All three analysts pointed out that minus Nokia, Windows Phone was dead in the water, as the Finnish firm's handsets accounted for about 84% of all Windows Phone shipments.
Microsoft's CEO Steve Ballmer, who two weeks ago announced he would retire in the next 12 months, acknowledged Nokia's importance to Windows Phone and the defensive nature of the acquisition.
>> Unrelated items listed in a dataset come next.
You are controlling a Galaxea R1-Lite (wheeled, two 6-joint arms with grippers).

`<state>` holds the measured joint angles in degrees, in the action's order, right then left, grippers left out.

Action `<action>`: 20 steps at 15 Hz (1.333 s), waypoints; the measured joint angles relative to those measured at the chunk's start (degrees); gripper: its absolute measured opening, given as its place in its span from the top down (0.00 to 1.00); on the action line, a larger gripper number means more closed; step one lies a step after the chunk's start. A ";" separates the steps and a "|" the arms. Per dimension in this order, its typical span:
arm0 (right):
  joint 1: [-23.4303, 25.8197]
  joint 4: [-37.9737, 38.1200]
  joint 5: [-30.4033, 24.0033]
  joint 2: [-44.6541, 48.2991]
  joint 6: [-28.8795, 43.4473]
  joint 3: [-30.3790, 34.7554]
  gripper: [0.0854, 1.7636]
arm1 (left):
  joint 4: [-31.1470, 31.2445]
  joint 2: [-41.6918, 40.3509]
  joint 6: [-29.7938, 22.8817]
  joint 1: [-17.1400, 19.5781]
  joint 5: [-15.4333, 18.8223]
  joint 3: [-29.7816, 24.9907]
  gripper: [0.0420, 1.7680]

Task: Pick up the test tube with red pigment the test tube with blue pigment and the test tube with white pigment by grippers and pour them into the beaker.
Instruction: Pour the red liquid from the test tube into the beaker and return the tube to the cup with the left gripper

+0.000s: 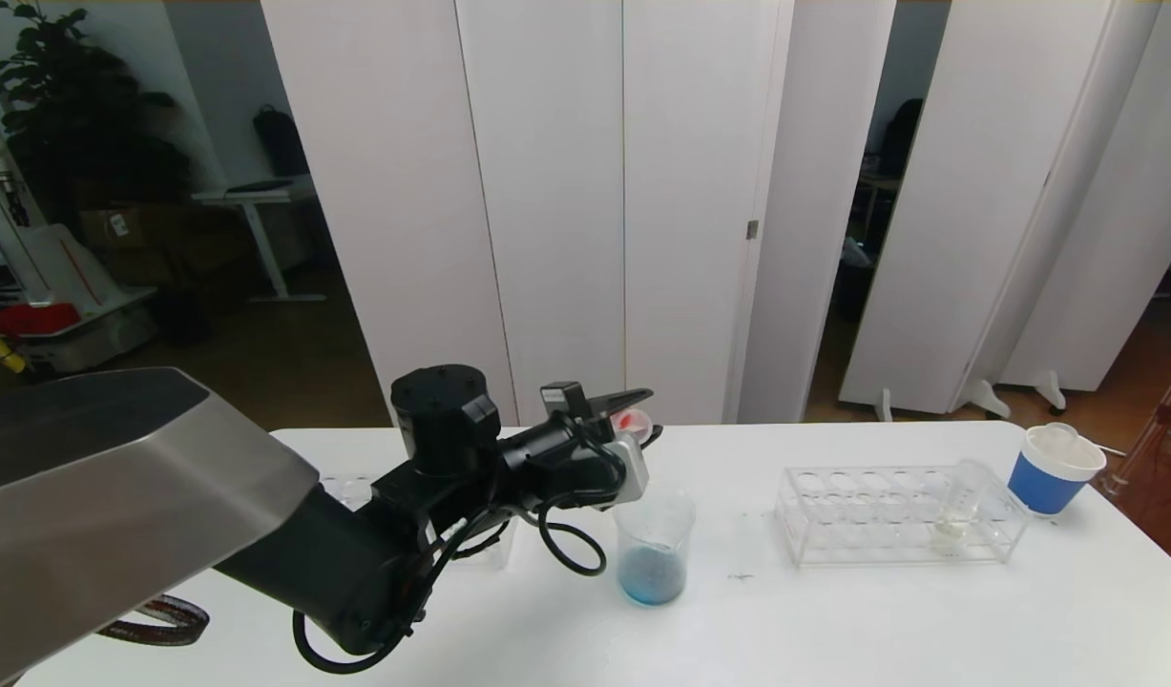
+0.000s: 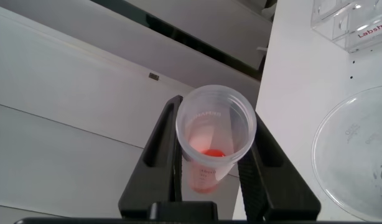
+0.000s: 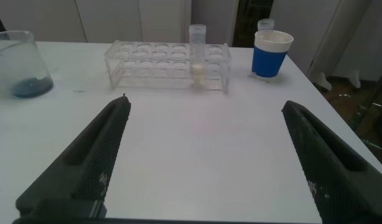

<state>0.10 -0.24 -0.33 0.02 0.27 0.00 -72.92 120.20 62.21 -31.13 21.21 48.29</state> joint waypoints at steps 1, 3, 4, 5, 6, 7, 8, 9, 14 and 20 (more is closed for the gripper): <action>0.00 0.00 0.02 0.00 0.00 0.00 0.01 | -0.41 0.44 1.71 0.33 0.00 0.20 0.68; 0.00 0.00 0.02 0.00 0.00 0.00 0.01 | -2.54 1.39 3.61 0.66 0.01 0.52 0.68; 0.00 0.00 0.02 0.00 0.00 0.00 0.01 | -3.93 2.02 4.74 0.71 0.00 0.74 0.68; 0.00 0.02 0.02 0.00 0.00 0.00 0.01 | -5.16 2.65 5.88 0.88 0.01 0.91 0.68; 0.00 0.00 0.00 0.00 -0.02 0.00 0.01 | -6.01 3.19 6.45 1.27 0.04 0.96 0.68; 0.00 0.02 0.02 0.00 0.00 0.00 0.01 | -7.03 3.73 7.25 1.51 0.09 0.96 0.68; 0.00 0.00 0.00 0.00 0.00 0.00 0.01 | -8.11 4.28 8.62 1.69 0.11 0.91 0.68; 0.00 0.00 0.02 0.00 0.00 0.00 0.01 | -8.98 4.88 10.08 1.84 0.09 0.90 0.68; 0.00 0.02 0.02 0.00 -0.02 0.00 0.01 | -11.56 6.97 13.14 2.11 -0.29 0.96 0.68; 0.00 0.02 0.00 0.00 0.00 0.00 0.01 | -14.75 7.94 15.38 1.90 -0.74 0.68 0.68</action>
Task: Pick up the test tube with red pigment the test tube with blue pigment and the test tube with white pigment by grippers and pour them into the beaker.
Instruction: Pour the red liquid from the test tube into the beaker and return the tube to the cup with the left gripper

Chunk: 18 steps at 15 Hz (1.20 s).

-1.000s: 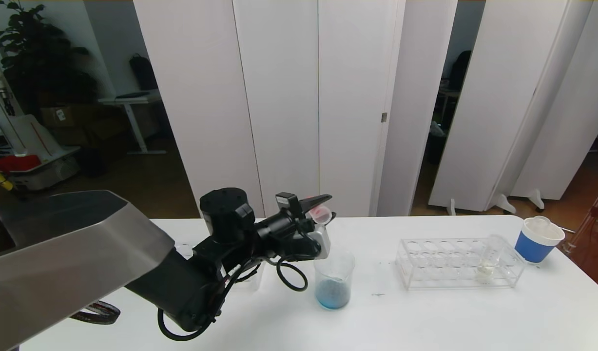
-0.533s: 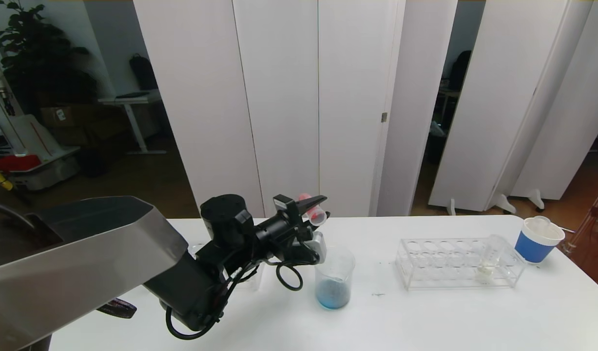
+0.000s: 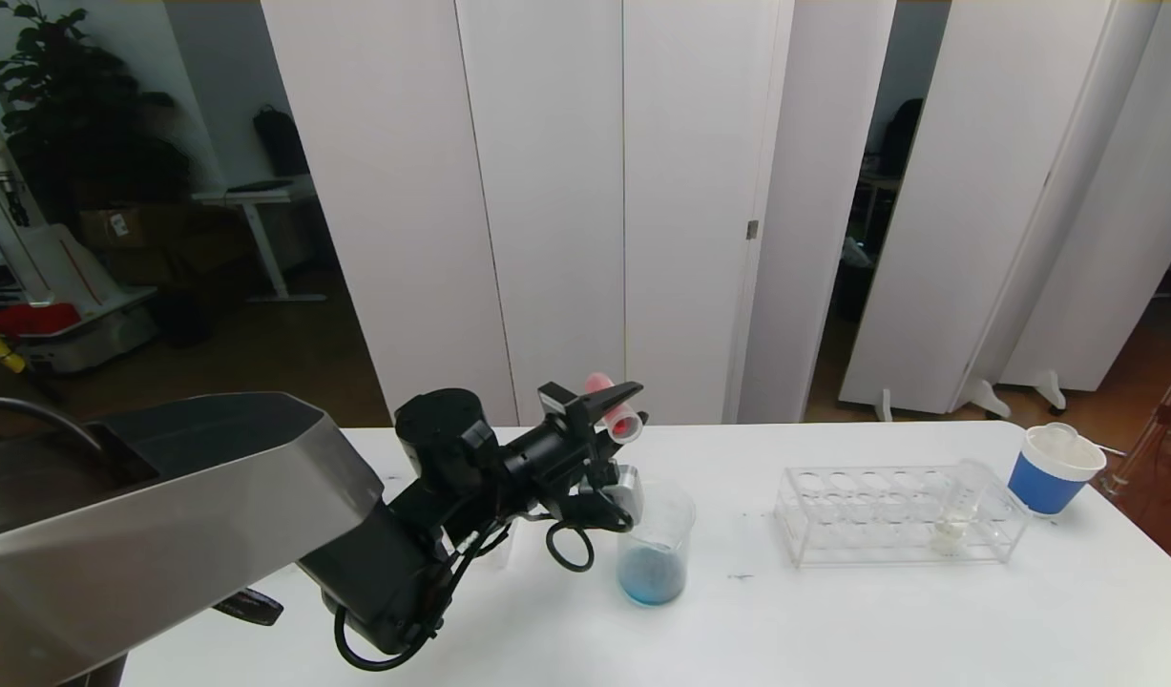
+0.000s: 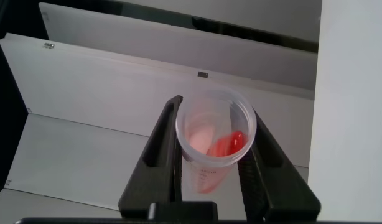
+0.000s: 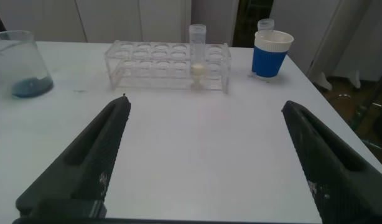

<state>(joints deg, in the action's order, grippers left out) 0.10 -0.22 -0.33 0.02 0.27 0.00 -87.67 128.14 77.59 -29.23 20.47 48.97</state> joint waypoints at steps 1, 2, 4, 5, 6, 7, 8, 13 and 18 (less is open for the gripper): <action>0.00 0.00 0.00 0.00 0.00 0.00 0.01 | -0.22 0.11 0.07 0.05 0.04 -0.16 0.68; 0.00 -0.02 0.02 0.00 -0.02 0.00 0.01 | -0.33 0.20 0.16 0.11 0.32 -0.32 0.68; -0.02 0.00 0.00 0.00 0.00 0.00 0.01 | -1.40 0.34 0.35 0.21 0.85 -0.33 0.68; -0.02 0.00 0.00 0.00 0.00 0.00 0.01 | -1.73 0.41 0.57 0.21 1.68 -0.32 0.68; 0.00 0.00 0.02 0.00 0.00 0.00 0.01 | -1.77 0.39 0.63 0.22 3.71 -0.29 0.68; 0.00 -0.02 0.02 0.00 0.00 0.00 0.01 | -1.82 0.37 0.83 0.27 5.91 -0.27 0.68; 0.00 0.00 0.00 0.00 0.00 0.00 0.01 | -1.79 0.39 1.23 0.27 6.49 -0.13 0.68; 0.00 -0.02 0.02 0.00 -0.02 0.00 0.01 | -1.82 1.17 3.39 0.16 6.57 1.17 0.68; 0.00 0.00 0.02 0.00 -0.02 0.00 0.01 | -1.77 2.27 3.52 0.21 6.53 1.79 0.68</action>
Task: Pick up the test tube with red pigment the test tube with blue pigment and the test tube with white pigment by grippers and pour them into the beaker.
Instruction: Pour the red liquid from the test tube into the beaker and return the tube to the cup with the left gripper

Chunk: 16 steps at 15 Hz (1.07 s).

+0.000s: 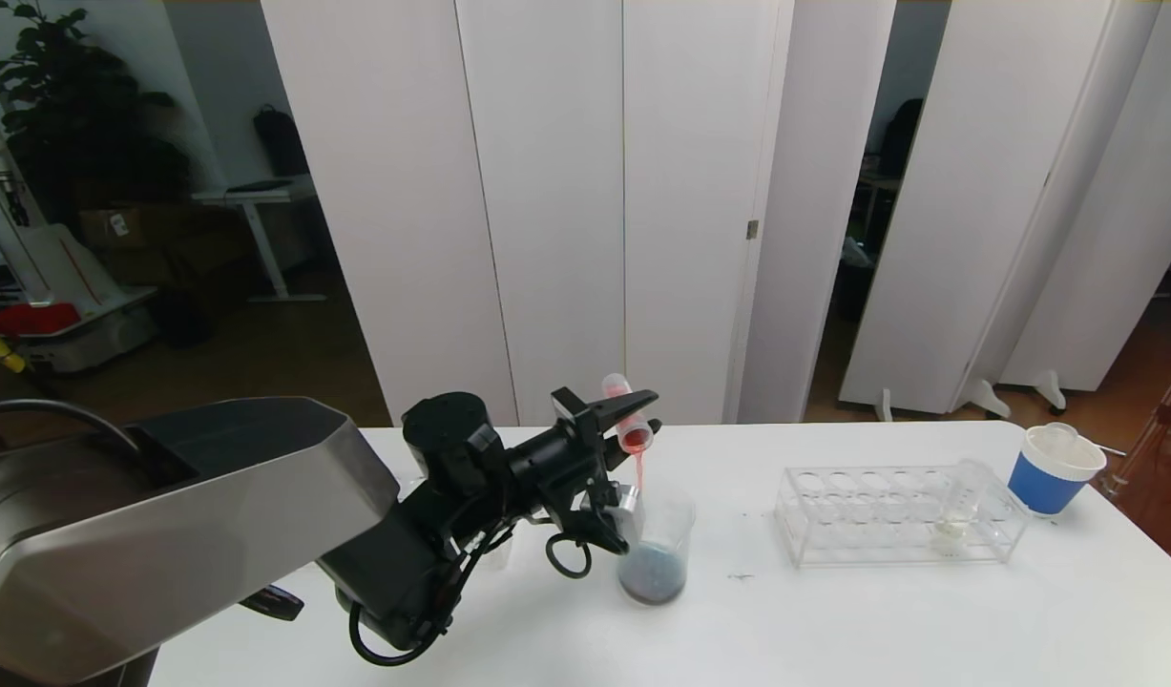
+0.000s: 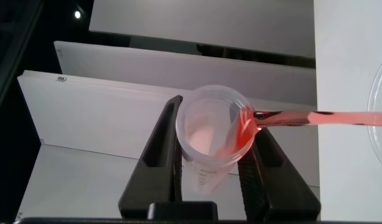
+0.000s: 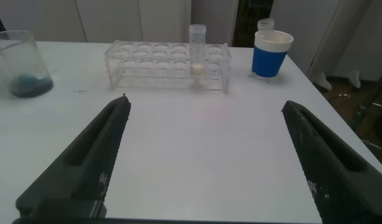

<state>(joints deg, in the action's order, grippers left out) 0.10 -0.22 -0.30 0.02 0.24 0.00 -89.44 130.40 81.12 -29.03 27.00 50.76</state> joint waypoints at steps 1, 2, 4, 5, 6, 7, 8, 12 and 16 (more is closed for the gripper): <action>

"A very high concentration, over 80%, of the Windows Phone business is already with Nokia," Ballmer said in a conference call with reporters and Wall Street analysts on Tuesday. "And so in terms of evaluating paths that would ensure that we continue to see great Windows Phone devices from the Nokia team and in an attempt to really ask what's the most sensible economic model, it made sense for us to go first party, have our own phones, to ensure Windows Phone presence." [emphasis added]
Microsoft's buy will effectively end any chance that other handset OEMs will keep cranking out Windows Phone smartphones or change their minds to adopt it -- at least until some future point where the OS has climbed out of the cellar -- but Microsoft knew that, and moved anyway.
"IDC believes that key OEM partners such as HTC and Samsung will likely feel slighted, but neither will face significant financial losses if they decide against producing future Windows Phone devices," said Stofega. "Certainly, Microsoft built this calculus into [the] proposed transaction."